The global software market grew 4.7 percent in the first half of this year to US$167 billion, with CRM (customer relationship management), virtualisation and collaboration coming in as the fastest-growing segments, according to figures released Wednesday by analyst firm IDC.
Economic difficulties in Western Europe dragged down the market overall, but software sales in the U.S., Latin America, Russia, China and other areas showed growth, according to IDC.
Applications software was the fastest-growing segment overall, with a 5.1 percent uptick, “largely driven” by collaboration and CRM software, IDC said.
Within collaboration applications, team collaborative and enterprise social software “stand out with strong growth rates over the last two years,” according to IDC. Enterprise social software’s share of the segment has grown from 3 percent in 2008 to 11 percent this year. Team collaborative application sales rose 15 percent in the first half of 2012, according to the report.
Three of four CRM market subcategories showed double-digit growth so far this year, with contact centre applications seeing a single-digit increase, IDC said. Customer service, sales and marketing had a roughly 12 percent growth rate overall.
Some of this growth can be reflected in the performance of Salesforce.com, the industry’s largest pure cloud software vendor, which has products in all four CRM categories and is nearing $3 billion in annual revenue.
CRM is also driving new license sales as companies replace aging on-premises systems with cloud-based offerings from Salesforce.com and other vendors. Some 59 percent of Constellation Research’s clients are considering a CRM system replacement, said analyst and CEO Ray Wang in a recent interview.

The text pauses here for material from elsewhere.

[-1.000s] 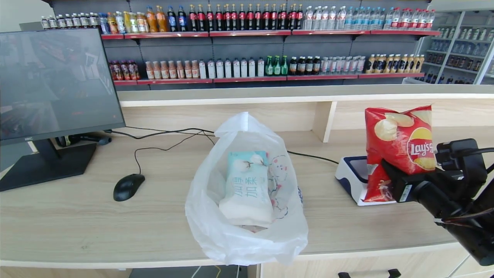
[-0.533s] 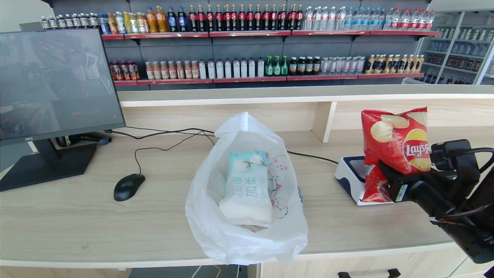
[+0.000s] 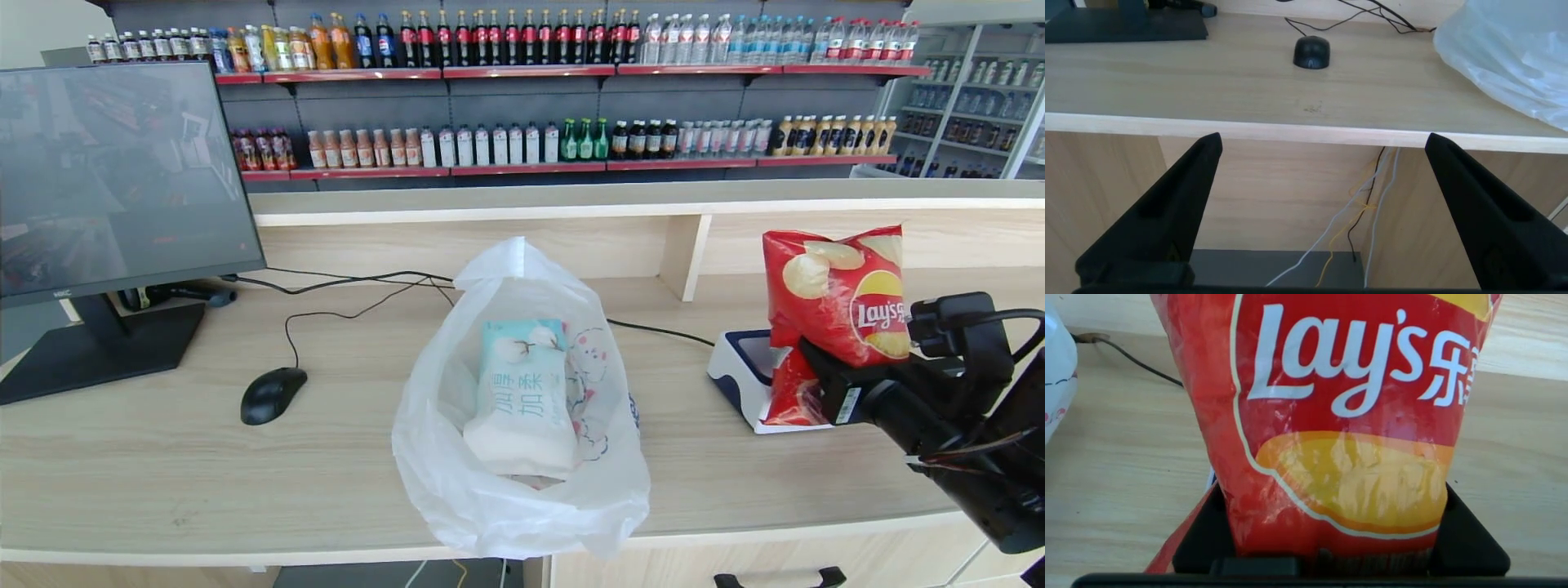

On the infrastructure side, virtual machine and cloud system software grew 17.8 percent in the first half of this year.
“Virtual machine software unit shipments still remain healthy and growing, but have seen some slowdown in mature markets that have high virtualisation rates,” IDC analyst Gary Chen said in a statement. “Business models are shifting as well, with the hypervisor drawing less direct revenue and increasingly becoming an embedded feature of operating systems and cloud system software.”
Other factors impacting the virtualisation market include stiffer competition for VMware from the likes of Red Hat and Microsoft, as well as the rise of open-source cloud software such as OpenStack, according to Chen.
Despite the gains in these software categories, this year is “the beginning of a more conservative growth period with gains in the single digits, down slightly from the growth experienced in 2010 and 2011,” IDC said in a statement.